• _ACTION ITEM_:
Where in the data below does the word "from" appear? Copy each line that holds it.

:: DATASET EXCERPT ::

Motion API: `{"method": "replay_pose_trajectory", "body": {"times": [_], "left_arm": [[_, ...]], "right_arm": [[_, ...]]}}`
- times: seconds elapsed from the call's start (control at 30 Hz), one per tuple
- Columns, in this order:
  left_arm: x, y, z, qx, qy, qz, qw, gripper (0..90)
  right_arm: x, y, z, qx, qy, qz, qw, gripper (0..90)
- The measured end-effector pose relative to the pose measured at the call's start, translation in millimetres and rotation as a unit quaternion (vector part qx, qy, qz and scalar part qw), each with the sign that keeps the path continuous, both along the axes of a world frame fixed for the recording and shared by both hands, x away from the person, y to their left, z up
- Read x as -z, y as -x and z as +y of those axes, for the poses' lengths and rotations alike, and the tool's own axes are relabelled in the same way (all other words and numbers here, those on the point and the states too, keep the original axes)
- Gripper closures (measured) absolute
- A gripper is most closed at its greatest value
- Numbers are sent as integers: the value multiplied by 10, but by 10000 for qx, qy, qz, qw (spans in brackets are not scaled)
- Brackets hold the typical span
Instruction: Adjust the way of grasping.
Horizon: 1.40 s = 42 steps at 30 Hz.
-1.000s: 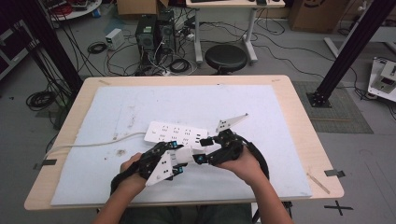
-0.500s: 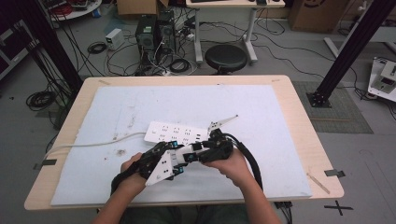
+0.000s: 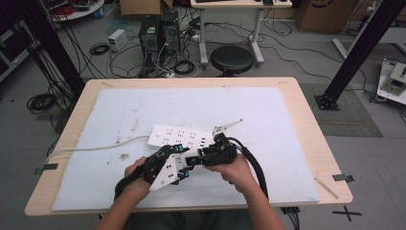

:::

• _ANSWER BOX_:
- times: seconds elapsed from the call's start (control at 30 Hz), one per tuple
- The measured end-effector pose relative to the pose measured at the call's start, translation in millimetres and rotation as a unit quaternion (vector part qx, qy, qz and scalar part qw), each with the sign that keeps the path continuous, both along the axes of a world frame fixed for the recording and shared by both hands, x away from the person, y to their left, z up

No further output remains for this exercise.